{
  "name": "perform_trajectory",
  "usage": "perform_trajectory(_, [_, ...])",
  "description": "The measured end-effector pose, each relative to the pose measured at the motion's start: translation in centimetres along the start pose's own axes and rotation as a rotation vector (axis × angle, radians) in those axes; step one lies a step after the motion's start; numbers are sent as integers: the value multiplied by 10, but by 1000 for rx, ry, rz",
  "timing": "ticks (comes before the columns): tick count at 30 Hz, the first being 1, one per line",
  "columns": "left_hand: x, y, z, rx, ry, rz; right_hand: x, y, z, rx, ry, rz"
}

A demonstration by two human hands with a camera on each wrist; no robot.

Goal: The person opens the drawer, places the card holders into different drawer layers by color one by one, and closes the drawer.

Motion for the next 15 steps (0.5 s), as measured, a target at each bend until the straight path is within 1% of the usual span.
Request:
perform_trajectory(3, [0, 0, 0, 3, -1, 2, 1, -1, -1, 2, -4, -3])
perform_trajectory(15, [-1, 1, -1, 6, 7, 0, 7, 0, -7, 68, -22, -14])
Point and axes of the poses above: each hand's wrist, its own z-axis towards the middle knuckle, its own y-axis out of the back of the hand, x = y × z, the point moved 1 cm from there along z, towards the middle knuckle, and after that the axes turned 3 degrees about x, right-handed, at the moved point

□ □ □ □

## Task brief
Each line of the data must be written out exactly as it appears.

## Exercise result
{
  "name": "perform_trajectory",
  "usage": "perform_trajectory(_, [_, ...])",
  "description": "The measured end-effector pose, each relative to the pose measured at the motion's start: translation in centimetres along the start pose's own axes and rotation as a rotation vector (axis × angle, radians) in those axes; step one lies a step after the motion's start; numbers are sent as integers: the value multiplied by 10, but by 1000 for rx, ry, rz",
  "timing": "ticks (comes before the columns): tick count at 30 Hz, the first being 1, one per line",
  "columns": "left_hand: x, y, z, rx, ry, rz; right_hand: x, y, z, rx, ry, rz"
}

A demonstration by two human hands with a camera on each wrist; no robot.

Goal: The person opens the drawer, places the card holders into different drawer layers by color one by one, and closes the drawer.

Motion for the next 15 steps (0.5 s), as measured, a target at each bend until the straight path is within 1% of the usual span.
Request:
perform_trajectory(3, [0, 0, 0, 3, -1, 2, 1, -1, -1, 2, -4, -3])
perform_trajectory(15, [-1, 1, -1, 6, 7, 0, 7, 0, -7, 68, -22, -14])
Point and axes of the poses above: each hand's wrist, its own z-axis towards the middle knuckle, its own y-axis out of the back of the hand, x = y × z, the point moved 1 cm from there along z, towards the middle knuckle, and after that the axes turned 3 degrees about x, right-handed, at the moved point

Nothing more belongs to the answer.